I noticed that patch files are sent as ISO-8859-1 rather than UTF-8. See for example http://drupal.org/files/issues/content-type-descriptions.patch (the quotes). As Drupal is completely UTF-8, we should probably send those patch files as UTF-8 as well.

CommentFileSizeAuthor
#20 Screenshot-5.png55.73 KBbrianV

Comments

morbus iff’s picture

Server configuration, unrelated to Drupal. See http://httpd.apache.org/docs-2.0/mod/mod_mime.html#addcharset. The default for Apache 2 is controlled via "AddDefaultCharset On", which enables a default charset of iso-8859-1. To fix .patch file display, probably something along the lines of:

AddCharset utf-8 .patch

gerhard killesreiter’s picture

could we make utf-8 the default charset for all text documents?

kkaefer’s picture

Yes, this is not related to Drupal. That's why I categorized it as Drupal.org maintenance. I don't mind sending all text files as utf-8.

kkaefer’s picture

Component: web site » Site organization

Is there a consensus on changing the default encoding to UTF-8?

kkaefer’s picture

Project: Drupal.org site moderators » Drupal.org infrastructure
Component: Site organization » Webserver

(recategorizing)

killes@www.drop.org’s picture

I think that's a good idea. What would I need to change?

bdragon’s picture

Status: Active » Needs review

Adding
AddDefaultCharset utf-8
in .htaccess should do the trick. (Tested locally)

moshe weitzman’s picture

fyi, security.drupal.org needs some changes too as it fails to even display patches inline but rather offers a download.

bdragon’s picture

I believe that the code to solve THAT problem would be:
AddType text/plain .patch

pwolanin’s picture

yes please - it's very annoying with s.d.o

grendzy’s picture

+1 on this. Patches with non-latin characters get corrupted by Firefox. (see http://drupal.org/files/issues/212130-decode-entities-support-all-entiti... ).

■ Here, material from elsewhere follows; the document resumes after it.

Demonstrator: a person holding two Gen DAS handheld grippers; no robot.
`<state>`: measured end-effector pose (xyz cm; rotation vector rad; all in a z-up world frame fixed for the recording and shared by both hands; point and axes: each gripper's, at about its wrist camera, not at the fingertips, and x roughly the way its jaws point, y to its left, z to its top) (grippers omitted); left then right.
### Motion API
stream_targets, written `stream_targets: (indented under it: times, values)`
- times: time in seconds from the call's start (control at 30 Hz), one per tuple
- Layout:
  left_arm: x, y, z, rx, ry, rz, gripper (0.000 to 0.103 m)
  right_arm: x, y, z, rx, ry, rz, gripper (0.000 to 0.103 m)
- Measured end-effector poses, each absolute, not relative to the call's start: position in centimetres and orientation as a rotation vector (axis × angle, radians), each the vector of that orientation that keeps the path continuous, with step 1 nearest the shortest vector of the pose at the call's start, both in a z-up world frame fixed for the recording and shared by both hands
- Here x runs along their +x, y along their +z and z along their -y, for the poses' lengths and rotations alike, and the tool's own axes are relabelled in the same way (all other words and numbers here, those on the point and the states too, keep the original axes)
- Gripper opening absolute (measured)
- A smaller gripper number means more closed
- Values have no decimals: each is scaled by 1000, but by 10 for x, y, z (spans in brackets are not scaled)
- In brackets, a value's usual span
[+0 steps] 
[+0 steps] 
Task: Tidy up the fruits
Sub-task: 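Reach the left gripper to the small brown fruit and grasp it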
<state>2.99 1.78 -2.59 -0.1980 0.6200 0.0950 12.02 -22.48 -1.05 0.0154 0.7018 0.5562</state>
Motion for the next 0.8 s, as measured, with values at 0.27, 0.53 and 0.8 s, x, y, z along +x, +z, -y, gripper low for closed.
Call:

At least on drupal.org, the server doesn't send any charset at all:

HTTP/1.0 200 OK
Date: Wed, 31 Dec 2008 01:44:06 GMT
Server: Apache
Last-Modified: Tue, 30 Dec 2008 14:46:06 GMT
ETag: "1c7ba4-2850-45f44a6b2e780"
Accept-Ranges: bytes
Content-Length: 10320
Cache-Control: max-age=1209600
Expires: Wed, 14 Jan 2009 01:44:06 GMT
Vary: Accept-Encoding
Content-Type: text/plain
X-Cache: MISS from www4.drupal.org
X-Cache-Lookup: HIT from www4.drupal.org:80
Via: 1.0 www4.drupal.org:80 (squid/2.6.STABLE17)
Connection: keep-alive
pwolanin’s picture

security.drupal.org now displays patches inline, BUT I cannot download them any longer.

update: seems (maybe) to have been the fact that I disabled 3rd party cookies. Not sure that makes sense, but...

grendzy’s picture

Now that the D6 upgrade is complete, maybe it's a good time to revisit this?

nnewton’s picture

Assigned: Unassigned » nnewton

I'm currently discussing this with the OSL. I'd like to change this globally. Assigning this to me.

brianV’s picture

Is there any status update for this? #582534: Free tagging vocabularies: Treatment of comma in Chinese and Unicode is breaking because of this issue.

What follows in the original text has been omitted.